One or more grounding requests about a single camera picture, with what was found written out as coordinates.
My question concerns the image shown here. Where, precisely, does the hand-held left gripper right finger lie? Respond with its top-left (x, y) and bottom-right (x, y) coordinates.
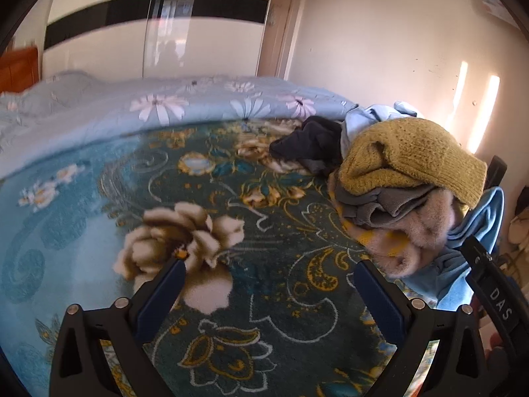
top-left (353, 258), bottom-right (490, 397)

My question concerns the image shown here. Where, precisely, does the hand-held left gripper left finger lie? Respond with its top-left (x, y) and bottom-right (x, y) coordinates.
top-left (50, 256), bottom-right (186, 397)

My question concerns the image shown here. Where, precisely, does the mustard knit sweater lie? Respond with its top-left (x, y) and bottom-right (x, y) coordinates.
top-left (338, 118), bottom-right (488, 209)

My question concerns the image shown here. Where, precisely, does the pink fuzzy garment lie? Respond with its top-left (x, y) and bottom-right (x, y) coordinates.
top-left (343, 194), bottom-right (469, 280)

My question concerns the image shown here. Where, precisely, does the light blue garment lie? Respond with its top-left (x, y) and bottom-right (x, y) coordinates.
top-left (341, 101), bottom-right (505, 311)

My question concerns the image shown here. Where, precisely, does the grey garment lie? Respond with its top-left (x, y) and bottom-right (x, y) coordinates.
top-left (334, 174), bottom-right (439, 230)

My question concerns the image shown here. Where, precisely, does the teal floral plush blanket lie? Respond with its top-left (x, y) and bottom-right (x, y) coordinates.
top-left (0, 118), bottom-right (439, 397)

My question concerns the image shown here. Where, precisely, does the black object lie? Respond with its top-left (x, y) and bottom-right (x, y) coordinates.
top-left (485, 155), bottom-right (508, 193)

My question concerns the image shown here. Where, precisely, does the dark navy garment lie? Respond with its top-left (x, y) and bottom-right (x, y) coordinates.
top-left (269, 116), bottom-right (346, 174)

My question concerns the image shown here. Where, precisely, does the light blue floral quilt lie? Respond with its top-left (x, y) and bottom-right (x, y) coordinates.
top-left (0, 70), bottom-right (360, 178)

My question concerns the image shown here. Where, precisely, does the white wardrobe with black stripe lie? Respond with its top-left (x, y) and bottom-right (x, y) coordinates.
top-left (39, 0), bottom-right (277, 81)

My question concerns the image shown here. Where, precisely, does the wooden headboard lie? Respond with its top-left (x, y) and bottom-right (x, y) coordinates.
top-left (0, 46), bottom-right (40, 94)

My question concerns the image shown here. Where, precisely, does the pale door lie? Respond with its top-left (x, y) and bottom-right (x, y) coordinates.
top-left (258, 0), bottom-right (302, 79)

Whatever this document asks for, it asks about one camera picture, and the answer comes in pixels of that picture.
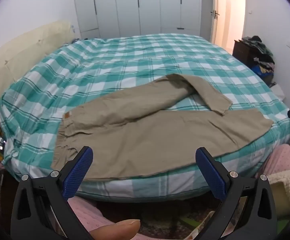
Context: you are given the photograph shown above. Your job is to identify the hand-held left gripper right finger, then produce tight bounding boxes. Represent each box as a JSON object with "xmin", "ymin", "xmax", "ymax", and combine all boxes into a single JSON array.
[{"xmin": 195, "ymin": 147, "xmax": 278, "ymax": 240}]

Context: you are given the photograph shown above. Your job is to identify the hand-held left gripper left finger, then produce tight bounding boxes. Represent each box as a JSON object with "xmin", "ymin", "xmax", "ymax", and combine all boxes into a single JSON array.
[{"xmin": 10, "ymin": 146, "xmax": 94, "ymax": 240}]

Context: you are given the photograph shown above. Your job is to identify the khaki pants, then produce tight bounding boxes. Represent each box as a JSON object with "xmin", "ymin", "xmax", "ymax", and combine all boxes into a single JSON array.
[{"xmin": 51, "ymin": 74, "xmax": 274, "ymax": 182}]

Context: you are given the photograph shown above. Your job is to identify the person's left hand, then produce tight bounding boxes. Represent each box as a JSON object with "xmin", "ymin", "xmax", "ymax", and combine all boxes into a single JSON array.
[{"xmin": 89, "ymin": 219, "xmax": 141, "ymax": 240}]

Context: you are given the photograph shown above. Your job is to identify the pink fleece pajamas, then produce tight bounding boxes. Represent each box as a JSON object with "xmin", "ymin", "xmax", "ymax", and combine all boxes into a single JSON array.
[{"xmin": 68, "ymin": 144, "xmax": 290, "ymax": 233}]

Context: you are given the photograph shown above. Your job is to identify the pile of clothes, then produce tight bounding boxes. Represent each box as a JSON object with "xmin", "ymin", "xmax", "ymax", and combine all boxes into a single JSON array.
[{"xmin": 241, "ymin": 35, "xmax": 276, "ymax": 85}]

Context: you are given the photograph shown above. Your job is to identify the cream fluffy cloth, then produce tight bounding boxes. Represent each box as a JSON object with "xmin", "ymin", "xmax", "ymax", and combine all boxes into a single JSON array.
[{"xmin": 267, "ymin": 169, "xmax": 290, "ymax": 215}]

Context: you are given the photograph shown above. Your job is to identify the dark wooden cabinet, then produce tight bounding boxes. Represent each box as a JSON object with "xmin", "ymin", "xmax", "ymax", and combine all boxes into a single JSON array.
[{"xmin": 232, "ymin": 39, "xmax": 255, "ymax": 65}]

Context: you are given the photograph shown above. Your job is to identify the white door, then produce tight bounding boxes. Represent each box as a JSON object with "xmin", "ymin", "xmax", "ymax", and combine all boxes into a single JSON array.
[{"xmin": 209, "ymin": 0, "xmax": 227, "ymax": 48}]

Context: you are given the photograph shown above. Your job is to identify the bed with green checked sheet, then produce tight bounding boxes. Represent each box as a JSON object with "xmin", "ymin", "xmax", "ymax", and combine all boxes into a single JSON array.
[{"xmin": 1, "ymin": 33, "xmax": 290, "ymax": 203}]

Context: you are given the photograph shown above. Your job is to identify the cream padded headboard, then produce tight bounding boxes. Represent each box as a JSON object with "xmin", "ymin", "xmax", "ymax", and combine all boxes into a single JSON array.
[{"xmin": 0, "ymin": 21, "xmax": 73, "ymax": 117}]

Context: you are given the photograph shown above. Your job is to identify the white wardrobe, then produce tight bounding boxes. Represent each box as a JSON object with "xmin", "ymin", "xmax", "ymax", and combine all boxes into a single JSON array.
[{"xmin": 72, "ymin": 0, "xmax": 202, "ymax": 40}]

* [Task objective]: Your reply should consist of one number: how many lines in the entries contain the string "camera".

* [Worked solution]: 2